Gandhi and Mandela also demonstrated to the world they could help build inclusive societies, in which all Indians and South Africans would have a stake and whose strength, they argued, was a guarantee against disunity, backwardness and the exploitation of the poor by the elites. This idea is adequately reflected in the make-up of the “Indian” as well as the “South African” — the notion of an all-embracing citizenship combined with the conception of the public good.

At his trial, Nelson Mandela, who had spent two decades in the harsh conditions of Robben Island, spoke of a “democratic and free society in which all persons live in harmony and with equal opportunities. […] It is an ideal which I hope to live for and to achieve, but if need be, an ideal for which I am prepared to die.”

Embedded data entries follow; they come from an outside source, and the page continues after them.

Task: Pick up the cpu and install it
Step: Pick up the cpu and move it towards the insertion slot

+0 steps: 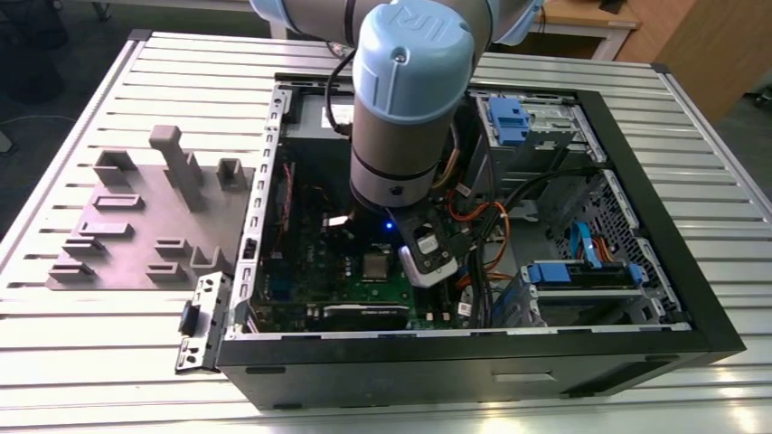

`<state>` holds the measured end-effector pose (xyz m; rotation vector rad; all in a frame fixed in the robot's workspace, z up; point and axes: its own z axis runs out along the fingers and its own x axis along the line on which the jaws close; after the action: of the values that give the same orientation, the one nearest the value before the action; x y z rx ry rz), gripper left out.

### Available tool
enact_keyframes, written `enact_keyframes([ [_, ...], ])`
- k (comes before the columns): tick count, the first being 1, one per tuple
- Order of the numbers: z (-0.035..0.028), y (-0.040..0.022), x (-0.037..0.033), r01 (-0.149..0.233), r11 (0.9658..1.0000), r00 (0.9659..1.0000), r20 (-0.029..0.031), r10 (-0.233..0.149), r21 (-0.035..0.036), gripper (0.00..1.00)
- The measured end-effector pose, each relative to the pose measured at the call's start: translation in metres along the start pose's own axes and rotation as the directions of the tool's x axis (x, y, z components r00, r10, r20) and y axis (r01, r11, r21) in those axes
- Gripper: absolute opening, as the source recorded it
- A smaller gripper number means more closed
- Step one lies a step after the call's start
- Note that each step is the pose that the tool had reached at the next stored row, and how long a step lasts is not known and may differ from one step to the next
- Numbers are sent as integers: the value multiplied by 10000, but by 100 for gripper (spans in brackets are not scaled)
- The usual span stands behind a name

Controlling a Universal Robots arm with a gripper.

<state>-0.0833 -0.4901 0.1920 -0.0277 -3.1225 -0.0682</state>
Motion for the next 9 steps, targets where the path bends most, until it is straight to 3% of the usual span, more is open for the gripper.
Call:
enact_keyframes([
  [9,-5,-33,-2,45,10000,10000,-5,-45,-6,46],
])
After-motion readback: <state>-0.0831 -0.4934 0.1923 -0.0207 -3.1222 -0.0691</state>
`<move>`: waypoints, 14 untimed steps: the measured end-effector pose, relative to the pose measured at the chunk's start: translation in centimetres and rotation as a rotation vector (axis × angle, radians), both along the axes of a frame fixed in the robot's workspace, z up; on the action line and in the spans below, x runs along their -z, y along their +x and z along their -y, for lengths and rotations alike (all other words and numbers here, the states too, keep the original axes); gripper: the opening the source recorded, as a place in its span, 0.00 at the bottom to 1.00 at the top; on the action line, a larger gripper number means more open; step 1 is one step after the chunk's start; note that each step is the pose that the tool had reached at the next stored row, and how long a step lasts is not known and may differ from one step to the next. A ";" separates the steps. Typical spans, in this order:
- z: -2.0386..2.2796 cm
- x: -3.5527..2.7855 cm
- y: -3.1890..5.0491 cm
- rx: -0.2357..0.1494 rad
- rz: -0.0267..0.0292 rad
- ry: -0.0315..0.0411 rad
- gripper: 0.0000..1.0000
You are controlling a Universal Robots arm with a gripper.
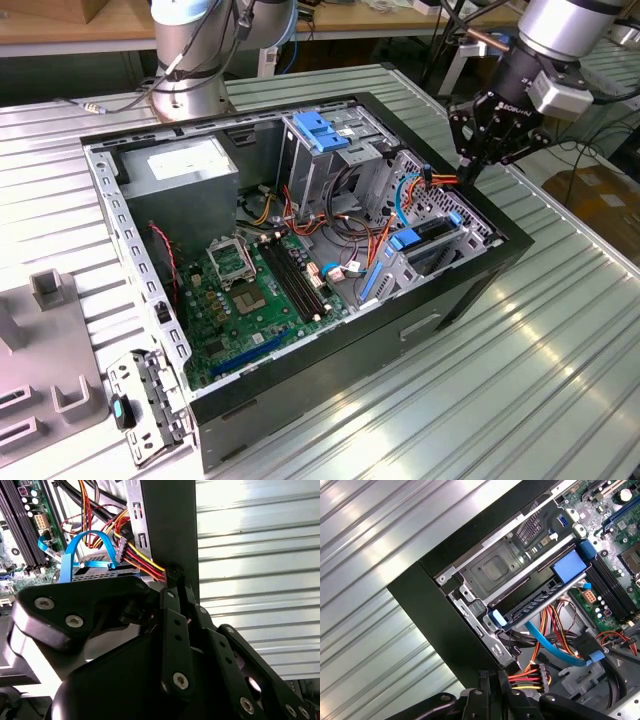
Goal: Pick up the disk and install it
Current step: 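Insert the first disk wire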
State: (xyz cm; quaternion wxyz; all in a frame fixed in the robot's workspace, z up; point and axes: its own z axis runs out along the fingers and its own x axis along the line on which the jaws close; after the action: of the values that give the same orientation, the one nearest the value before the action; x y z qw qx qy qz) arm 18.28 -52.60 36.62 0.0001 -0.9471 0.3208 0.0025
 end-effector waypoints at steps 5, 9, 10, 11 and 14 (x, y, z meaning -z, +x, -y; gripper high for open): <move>0.00 -0.45 0.00 0.000 0.0000 0.0001 0.17; 0.00 -0.56 0.00 0.000 0.0000 -0.0001 0.17; 0.00 -0.56 0.00 0.000 0.0000 -0.0001 0.17; 0.00 -0.56 0.00 0.000 0.0000 -0.0001 0.17; 0.00 -0.56 -0.59 0.000 0.0000 -0.0002 0.17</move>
State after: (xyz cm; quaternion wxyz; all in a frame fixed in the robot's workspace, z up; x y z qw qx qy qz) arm 17.70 -52.60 37.18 0.0000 -0.9471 0.3210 0.0025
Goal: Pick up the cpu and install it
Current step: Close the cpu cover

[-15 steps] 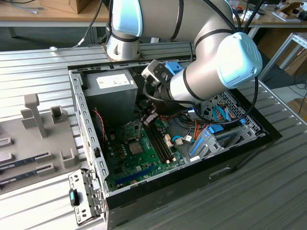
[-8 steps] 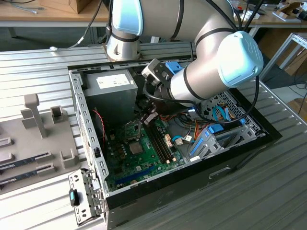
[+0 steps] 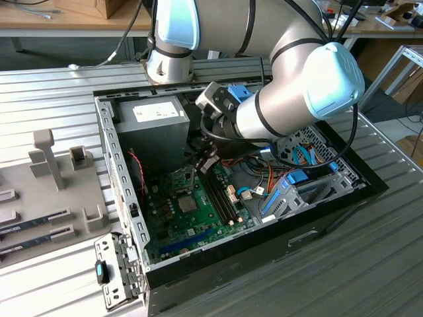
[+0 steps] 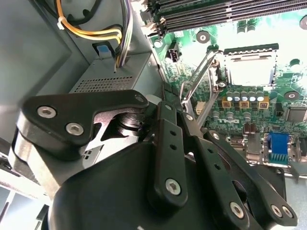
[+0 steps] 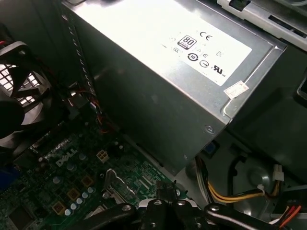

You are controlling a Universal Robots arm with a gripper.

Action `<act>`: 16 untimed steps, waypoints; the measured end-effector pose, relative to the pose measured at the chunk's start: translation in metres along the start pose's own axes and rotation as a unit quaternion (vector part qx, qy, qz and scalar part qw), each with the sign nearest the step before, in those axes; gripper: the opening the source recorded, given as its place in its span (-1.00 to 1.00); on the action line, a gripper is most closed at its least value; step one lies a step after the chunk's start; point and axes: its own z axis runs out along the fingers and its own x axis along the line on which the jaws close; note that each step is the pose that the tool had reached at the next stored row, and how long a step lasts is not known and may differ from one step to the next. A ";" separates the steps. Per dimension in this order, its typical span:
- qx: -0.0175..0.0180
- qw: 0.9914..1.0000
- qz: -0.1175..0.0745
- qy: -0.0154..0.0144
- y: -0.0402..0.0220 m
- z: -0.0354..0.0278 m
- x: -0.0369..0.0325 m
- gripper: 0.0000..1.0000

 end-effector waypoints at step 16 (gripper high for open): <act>-0.011 1.000 -0.008 -0.007 0.0005 -0.0030 -0.0002 -0.79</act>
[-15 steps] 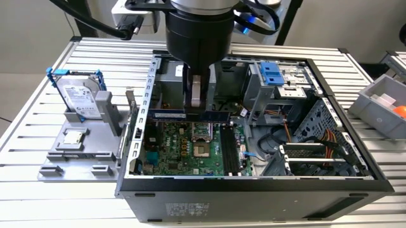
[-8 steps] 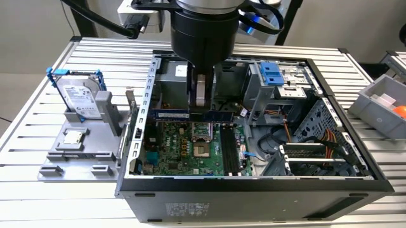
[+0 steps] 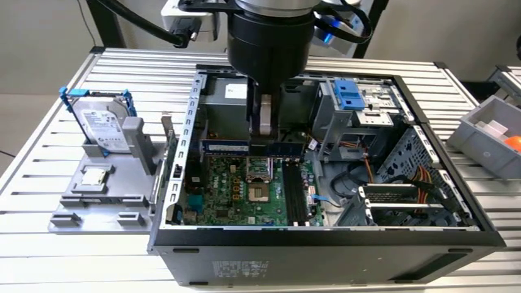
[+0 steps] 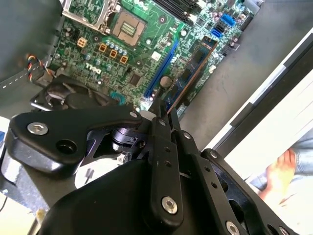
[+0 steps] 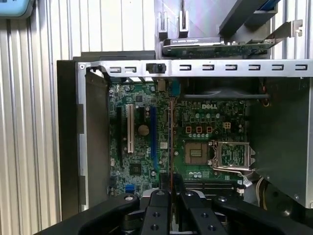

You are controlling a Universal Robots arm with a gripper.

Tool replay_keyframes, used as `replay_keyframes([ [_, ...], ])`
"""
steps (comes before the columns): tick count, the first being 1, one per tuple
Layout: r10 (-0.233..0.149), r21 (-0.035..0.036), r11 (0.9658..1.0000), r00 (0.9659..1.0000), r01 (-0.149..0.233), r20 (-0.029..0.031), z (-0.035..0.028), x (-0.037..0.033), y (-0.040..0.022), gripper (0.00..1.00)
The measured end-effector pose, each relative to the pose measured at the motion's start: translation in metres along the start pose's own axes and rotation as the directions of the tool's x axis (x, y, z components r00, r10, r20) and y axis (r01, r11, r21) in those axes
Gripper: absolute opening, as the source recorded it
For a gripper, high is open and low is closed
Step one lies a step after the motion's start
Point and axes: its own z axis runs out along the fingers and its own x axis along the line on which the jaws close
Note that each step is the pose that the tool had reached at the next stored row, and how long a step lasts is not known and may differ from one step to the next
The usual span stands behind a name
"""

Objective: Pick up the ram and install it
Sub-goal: 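Pick up the ram and move it above insertion slot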

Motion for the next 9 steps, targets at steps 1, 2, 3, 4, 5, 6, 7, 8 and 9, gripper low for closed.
replay_keyframes([
  [1, 0.0, 0.0001, 1.0, 1.0, 0.0, -0.0007, 0.0, -0.0004, -0.0008, 0.0],
  [2, 0.0, 0.0001, 1.0, 1.0, 0.0, -0.0014, 0.0, -0.0008, -0.0016, 0.0],
  [3, 0.0, 0.0001, 1.0, 1.0, 0.0, -0.0019, 0.0, -0.0012, -0.0024, 0.0],
  [4, 0.0, 0.0001, 1.0, 1.0, 0.0, -0.0025, 0.0, -0.0016, -0.0032, 0.0],
  [5, 0.0, 0.0001, 1.0, 1.0, 0.0, -0.0031, -0.0001, -0.002, -0.004, 0.0],
  [6, 0.0, 0.0001, 1.0, 1.0, 0.0, -0.0038, -0.0002, -0.0025, -0.0047, 0.0],
  [7, 0.001, 0.0001, 1.0, 1.0, -0.001, -0.0044, -0.0002, -0.003, -0.0055, 0.0],
  [8, 0.001, 0.0002, 1.0, 1.0, -0.001, -0.005, -0.0002, -0.0035, -0.0062, 0.0],
  [9, 0.001, 0.0002, 1.0, 1.0, -0.001, -0.0056, -0.0002, -0.0039, -0.0069, 0.0],
])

The speed with which the bitterness between former colonial subjects and their rulers abated in South Africa is astonishing. Mandela was an ardent champion of “Peace with Reconciliation,” a slogan that had a profound impact on the lives of ordinary people. He called for brotherly love and integration with whites, and a sharing of Christian values. He did not unsettle traditional dividing lines and dichotomies; instead, he engaged in conflict management within a system that permitted opposing views to exist fairly.